Another Seeking Alpha contributor, Andrew Hecht linked to my last article and incorrectly summarized my article as follows:
"The author argues that this historical relationship is nonsense."
Andrew went on to share the following advice:
"I believe that one ignores historical relationships between commodity prices within the same sector at their own peril."
My argument is not that the historical relationship is nonsense, my argument is trading based on the notion that the GSR has to revert to the mean is nonsense. And far from ignoring history I will use it to make my point and show how the traders in my simple allegory are not any different to those trading the GSR today.

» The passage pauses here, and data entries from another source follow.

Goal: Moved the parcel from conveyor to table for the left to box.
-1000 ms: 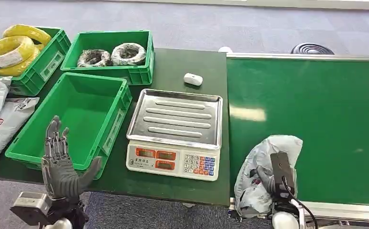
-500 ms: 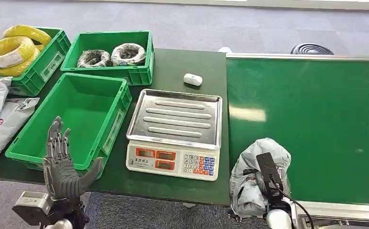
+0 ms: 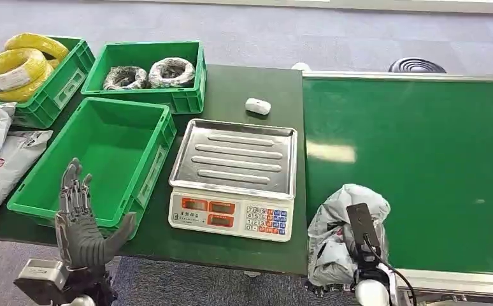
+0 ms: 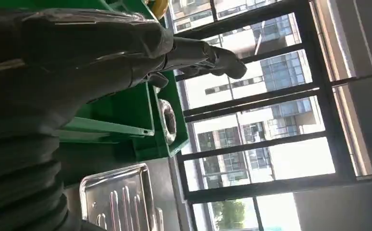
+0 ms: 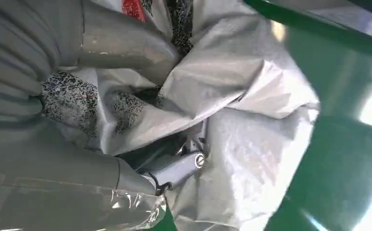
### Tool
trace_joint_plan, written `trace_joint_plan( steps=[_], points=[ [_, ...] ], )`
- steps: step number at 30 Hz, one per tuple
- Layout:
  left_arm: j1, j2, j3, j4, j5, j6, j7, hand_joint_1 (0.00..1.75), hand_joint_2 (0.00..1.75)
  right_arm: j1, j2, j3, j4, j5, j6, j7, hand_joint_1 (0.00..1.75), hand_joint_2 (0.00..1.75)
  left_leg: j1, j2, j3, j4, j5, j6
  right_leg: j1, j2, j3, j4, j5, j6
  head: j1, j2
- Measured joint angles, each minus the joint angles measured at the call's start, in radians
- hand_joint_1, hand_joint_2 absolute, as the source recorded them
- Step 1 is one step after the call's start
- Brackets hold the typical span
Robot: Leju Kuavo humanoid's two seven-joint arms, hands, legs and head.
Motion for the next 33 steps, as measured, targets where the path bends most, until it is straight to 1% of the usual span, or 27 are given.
trace_joint_plan(
  steps=[5, 8, 10, 11, 13, 15, 18, 22, 24, 28, 33],
  points=[
    [0.003, 0.000, 0.005, 0.000, 0.000, -0.004, -0.025, 0.00, 1.75, 0.002, -0.007, 0.000, -0.144, -0.035, -0.145, -0.140, 1.75, 1.75, 0.000, 0.000, -0.001, 0.000, 0.000, 0.000, 0.000, 0.000, -0.001, 0.000, 0.000, 0.000, 0.000, 0.000],
    [-0.006, -0.001, 0.005, 0.005, 0.000, -0.006, -0.032, 0.00, 1.75, -0.044, -0.026, 0.007, -0.231, -0.069, -0.184, -0.204, 1.75, 1.75, 0.000, 0.000, -0.001, 0.000, 0.000, 0.000, 0.000, 0.000, -0.001, 0.000, 0.000, 0.000, 0.000, 0.000],
    [-0.018, -0.001, -0.001, 0.013, 0.002, 0.000, -0.032, 0.00, 1.75, -0.098, -0.045, 0.016, -0.258, -0.084, -0.185, -0.213, 1.75, 1.75, 0.000, 0.000, -0.001, 0.000, 0.000, 0.000, 0.000, 0.000, -0.001, 0.000, 0.001, 0.000, 0.000, 0.000],
    [-0.026, 0.000, -0.007, 0.018, 0.002, 0.005, -0.032, 0.00, 1.75, -0.143, -0.055, 0.021, -0.259, -0.090, -0.178, -0.213, 1.75, 1.75, -0.001, 0.001, -0.002, 0.000, 0.001, 0.001, 0.000, 0.001, -0.001, 0.000, 0.002, -0.001, 0.000, 0.000],
    [-0.049, 0.001, -0.015, 0.030, 0.005, 0.013, -0.032, 0.00, 1.75, -0.269, -0.071, 0.040, -0.249, -0.100, -0.135, -0.200, 1.75, 1.75, -0.001, 0.003, -0.002, 0.000, 0.003, 0.002, 0.000, 0.003, -0.002, 0.001, 0.005, 0.000, 0.000, 0.000],
    [-0.074, 0.003, -0.023, 0.042, 0.011, 0.016, -0.032, 0.00, 1.75, -0.414, -0.079, 0.070, -0.209, -0.107, -0.083, -0.180, 1.75, 1.75, -0.001, 0.006, -0.002, 0.000, 0.005, 0.002, 0.000, 0.005, -0.004, 0.001, 0.006, -0.001, 0.000, 0.000],
    [-0.114, 0.006, -0.034, 0.063, 0.020, 0.023, -0.032, 0.00, 1.75, -0.624, -0.079, 0.129, -0.102, -0.160, 0.046, -0.131, 1.75, 1.75, 0.000, 0.006, -0.002, 0.000, 0.006, 0.002, 0.000, 0.004, -0.004, 0.002, 0.007, -0.002, 0.000, 0.000],
    [-0.151, 0.011, -0.035, 0.084, 0.036, 0.024, -0.029, 0.00, 1.75, -0.805, -0.054, 0.210, 0.064, -0.159, 0.184, -0.047, 1.75, 1.75, 0.000, 0.006, -0.003, 0.000, 0.007, 0.002, 0.001, 0.004, -0.004, 0.003, 0.007, -0.002, 0.000, 0.000],
    [-0.169, 0.012, -0.036, 0.092, 0.042, 0.022, -0.024, 0.00, 1.75, -0.861, -0.036, 0.249, 0.162, -0.151, 0.210, -0.027, 1.75, 1.75, 0.000, 0.005, -0.003, 0.000, 0.007, 0.002, 0.001, 0.004, -0.005, 0.003, 0.007, -0.002, 0.000, 0.000],
    [-0.190, 0.013, -0.036, 0.102, 0.040, 0.017, -0.001, 0.00, 1.75, -0.927, 0.003, 0.293, 0.346, -0.186, 0.250, -0.035, 1.75, 1.75, 0.000, 0.004, -0.005, 0.000, 0.007, 0.001, 0.001, 0.003, -0.006, 0.003, 0.007, -0.002, 0.000, 0.000],
    [-0.193, 0.012, -0.034, 0.101, 0.024, 0.012, 0.027, 0.00, 1.75, -0.933, 0.044, 0.334, 0.521, -0.208, 0.286, -0.045, 1.75, 1.75, 0.000, 0.003, -0.006, 0.000, 0.007, 0.002, 0.000, 0.003, -0.007, 0.002, 0.007, -0.002, 0.000, 0.000]
  ],
)
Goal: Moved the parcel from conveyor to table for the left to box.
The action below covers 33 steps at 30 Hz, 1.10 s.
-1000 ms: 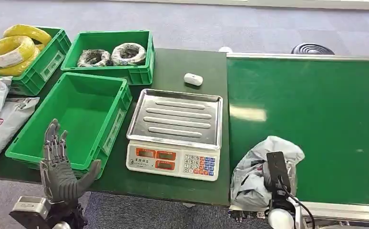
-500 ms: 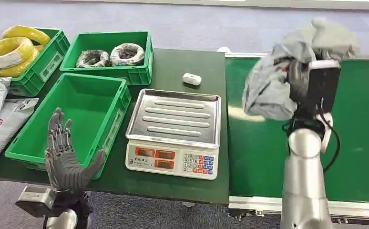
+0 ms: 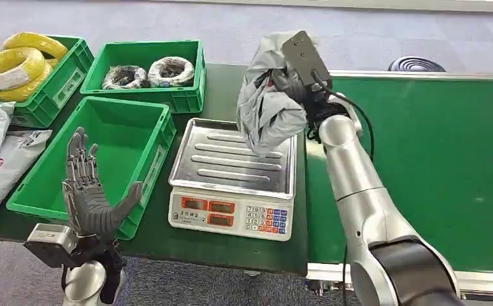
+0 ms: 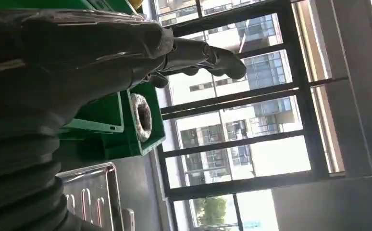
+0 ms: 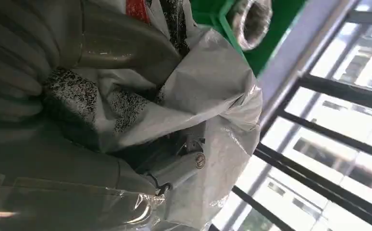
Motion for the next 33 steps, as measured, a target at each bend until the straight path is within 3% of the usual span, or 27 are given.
trace_joint_plan(
  steps=[5, 9, 10, 11, 19, 22, 27, 33],
  points=[
    [0.002, 0.000, 0.007, -0.013, -0.010, -0.005, 0.015, 0.00, 1.75, 0.002, 0.025, 0.031, 0.086, 0.000, 0.052, 0.006, 1.75, 1.75, 0.000, -0.001, 0.000, 0.000, 0.000, 0.000, 0.000, 0.000, -0.001, 0.000, 0.000, 0.000, 0.000, 0.000],
    [0.002, 0.000, 0.017, -0.016, -0.014, -0.023, 0.020, 0.00, 1.75, 0.006, 0.032, 0.052, 0.135, -0.033, 0.189, -0.007, 1.75, 1.75, 0.000, -0.001, 0.000, 0.000, 0.000, 0.000, 0.000, 0.000, -0.001, 0.000, 0.000, 0.000, 0.000, 0.000],
    [0.002, 0.000, 0.019, -0.016, -0.015, -0.027, 0.020, 0.00, 1.75, 0.008, 0.032, 0.059, 0.145, -0.038, 0.209, -0.008, 0.45, 1.75, 0.000, -0.001, 0.000, 0.000, 0.000, 0.000, 0.000, 0.000, -0.001, 0.000, 0.000, 0.000, 0.000, 0.000],
    [0.002, 0.000, 0.023, -0.016, -0.016, -0.030, 0.020, 0.00, 1.75, 0.008, 0.032, 0.066, 0.158, -0.040, 0.225, -0.008, 0.00, 1.75, 0.000, -0.001, 0.000, 0.000, 0.000, 0.000, 0.000, 0.000, -0.001, 0.000, 0.000, 0.000, 0.000, 0.000],
    [0.021, 0.000, 0.031, -0.016, -0.027, -0.046, 0.024, 0.00, 1.75, 0.007, 0.032, 0.114, 0.219, -0.027, 0.262, 0.010, 0.00, 1.75, 0.000, -0.001, 0.000, 0.000, 0.000, 0.000, 0.000, 0.000, -0.001, 0.000, 0.000, 0.000, 0.000, 0.000],
    [0.030, 0.001, 0.031, -0.015, -0.044, -0.073, 0.080, 0.00, 1.75, 0.007, 0.030, 0.129, 0.227, -0.022, 0.243, 0.010, 0.00, 1.75, 0.000, -0.001, 0.000, 0.000, 0.000, 0.000, 0.000, 0.000, -0.001, 0.000, 0.000, 0.000, 0.000, 0.000],
    [0.034, 0.003, 0.030, -0.004, -0.107, -0.093, 0.151, 0.00, 1.75, 0.013, 0.022, 0.143, 0.219, 0.010, 0.096, 0.008, 0.00, 1.75, 0.000, -0.001, 0.000, 0.000, 0.000, 0.000, 0.000, 0.000, -0.001, 0.000, 0.000, 0.000, 0.000, 0.000],
    [-0.006, 0.016, 0.021, 0.032, -0.192, -0.097, 0.233, 0.00, 1.75, 0.107, 0.001, 0.131, 0.025, 0.003, -0.108, -0.049, 0.00, 1.75, 0.000, -0.001, 0.000, 0.000, 0.000, 0.000, 0.000, -0.001, -0.002, 0.000, 0.000, 0.000, -0.001, 0.000]
  ],
)
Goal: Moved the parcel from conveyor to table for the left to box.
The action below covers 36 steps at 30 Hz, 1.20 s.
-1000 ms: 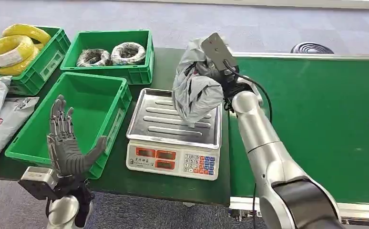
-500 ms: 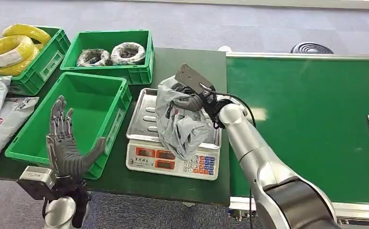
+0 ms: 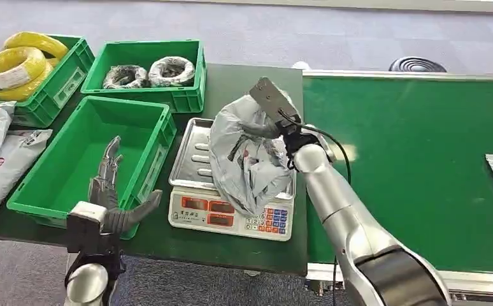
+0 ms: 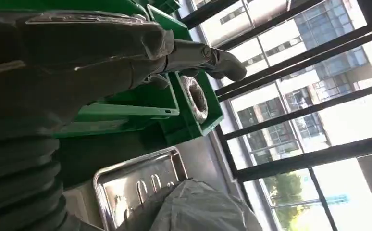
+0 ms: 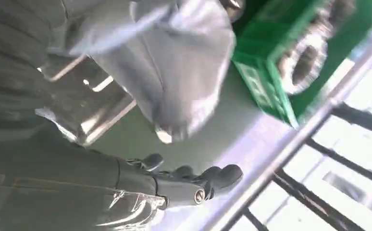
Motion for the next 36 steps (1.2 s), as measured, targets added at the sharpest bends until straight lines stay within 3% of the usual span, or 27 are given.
trace_joint_plan(
  steps=[9, 16, 19, 25, 26, 27, 36],
  points=[
    [-0.178, 0.033, -0.057, 0.176, -0.040, -0.013, 0.042, 0.00, 1.75, 0.258, -0.056, -0.073, -0.423, 0.028, -0.106, -0.036, 0.00, 1.75, 0.000, -0.001, 0.000, 0.000, 0.000, 0.000, 0.000, -0.001, 0.001, 0.000, 0.000, 0.000, 0.000, 0.000],
    [-0.339, 0.043, -0.135, 0.334, -0.131, 0.006, 0.107, 0.00, 1.75, 0.386, -0.094, -0.137, -0.622, 0.022, -0.250, -0.110, 0.00, 1.75, 0.000, -0.001, 0.000, 0.001, 0.000, 0.000, 0.000, 0.000, 0.001, 0.000, 0.000, 0.000, 0.000, 0.000],
    [-0.434, 0.023, -0.182, 0.462, -0.205, 0.010, 0.139, 0.00, 1.75, 0.456, -0.101, -0.166, -0.714, 0.011, -0.319, -0.143, 0.00, 1.75, 0.000, -0.002, 0.000, 0.001, 0.000, 0.000, 0.000, -0.001, 0.001, 0.000, 0.000, 0.000, 0.001, 0.000],
    [-0.605, -0.050, -0.280, 0.761, -0.310, 0.000, 0.180, 0.02, 1.75, 0.529, -0.105, -0.198, -0.818, 0.007, -0.321, -0.155, 0.00, 1.75, 0.000, 0.000, 0.000, 0.001, 0.000, 0.000, -0.001, 0.000, 0.001, 0.000, 0.000, 0.000, 0.001, 0.000],
    [-0.625, -0.061, -0.294, 0.805, -0.318, -0.008, 0.180, 0.12, 1.75, 0.529, -0.106, -0.200, -0.824, 0.006, -0.319, -0.156, 0.00, 1.75, 0.000, 0.000, 0.000, 0.001, 0.000, 0.000, -0.001, 0.000, 0.001, 0.000, 0.000, 0.000, 0.000, 0.000],
    [-0.644, -0.072, -0.307, 0.847, -0.325, -0.015, 0.183, 1.69, 1.75, 0.529, -0.108, -0.202, -0.828, 0.004, -0.318, -0.157, 0.00, 1.75, 0.000, 0.000, 0.000, 0.001, 0.000, 0.000, -0.001, 0.000, 0.001, 0.000, 0.000, 0.000, 0.001, 0.000],
    [-0.723, -0.146, -0.405, 1.083, -0.383, -0.059, 0.205, 1.75, 1.75, 0.513, -0.129, -0.203, -0.830, -0.046, -0.307, -0.164, 0.00, 1.75, 0.000, -0.001, 0.000, 0.001, 0.000, 0.000, -0.001, 0.000, 0.001, 0.000, 0.000, 0.000, 0.001, 0.000]
  ],
)
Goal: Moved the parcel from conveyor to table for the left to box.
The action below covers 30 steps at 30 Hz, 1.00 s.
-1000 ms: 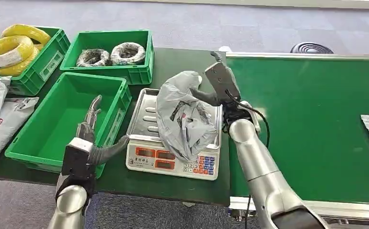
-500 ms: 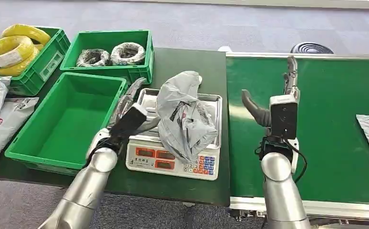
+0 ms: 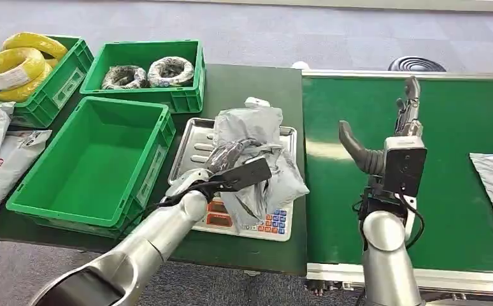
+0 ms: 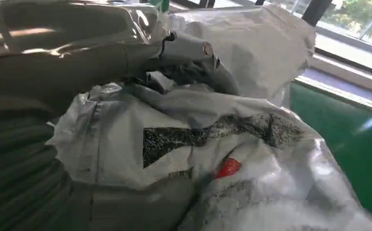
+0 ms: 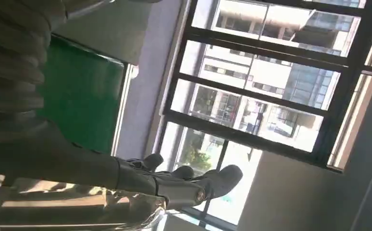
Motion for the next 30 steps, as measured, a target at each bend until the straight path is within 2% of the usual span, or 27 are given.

One issue for GSR traders is how do they select the historical mean that they hope the GSR will revert back to? Someone looking to sell you some silver may be very keen to go back as far as possible in determining an average GSR. In a 2012 article submitted to Seeking Alpha titled '324 Years Of The Gold-To-Silver Ratio And $195 Silver' the author went back as far as 1687 in determining a mean GSR of about 27:1 to come up with an ambitious silver price target.
In Andrew Hecht's article that linked to my first post on this subject he shares the following:
"the long-term average of this relationship over the past four-plus decades is 55:1 or 55 ounces of silver value in each ounce of gold value, it closed on Friday at the 73.8:1 level. I have noticed over my years of trading in the precious metals markets that this relationship tends to revert to the mean over the long term."
Even if you think one of the above mean GSRs (27:1 or 55:1) is a better one to choose from, this very act of choosing a mean GSR shows that we are far away from the mathematical rigor the concept of mean reversion elicits in one's mind. On what criteria does a trader choose a mean GSR and when do they decide to move to a new mean GSR?
In the chart below I have marked the 55:1 ratio in black and a 40:1 ratio in green.
In 1987 a "smart" trader who had watched the GSR since 1975(over 12 years) noticed that the average GSR over that period was about 40:1. He heard somewhere that "all things revert to the mean, just like gravity". Owning some gold and silver he decided to sell gold and buy silver in the hope that he could buy that gold back with less ounces of silver and increase his stock of both. Unfortunately the movement of the GSR did not go in his favor, and he ended up with a lot less gold and silver than he expected this "clever" strategy to yield.
Those looking for a mean reversion to a GSR of 55:1 today may have more data than the trader in that short story, but there is nothing to prevent them meeting the same fate. What happens to those traders looking for a mean reversion to 55:1 if the GSR continues to rise as in the amended chart below bringing the mean GSR to 70:1(blue line).
If the future plays out as in the chart above, when do the traders of the GSR decide to talk about a mean reversion to 70:1 instead of 55:1?
Andrew Hecht also mentioned platinum in his article noting:
"Platinum is ten times rarer than gold, and it has more industrial applications on a per ounce produced basis. Therefore, it makes sense that platinum has historically traded at a premium to gold. The current discount is yet another piece of evidence that gold is expensive relative to other precious metal prices at its current price."
Not so long ago gold panners threw away nuisance pebbles, today we value those pebbles (platinum) a little differently. For thousands of years no amount of platinum could buy you gold. Supply and demand today and going forward are what matter, not a historical ratio.
Disclosure: I/we have no positions in any stocks mentioned, and no plans to initiate any positions within the next 72 hours.
I wrote this article myself, and it expresses my own opinions. I am not receiving compensation for it (other than from Seeking Alpha). I have no business relationship with any company whose stock is mentioned in this article.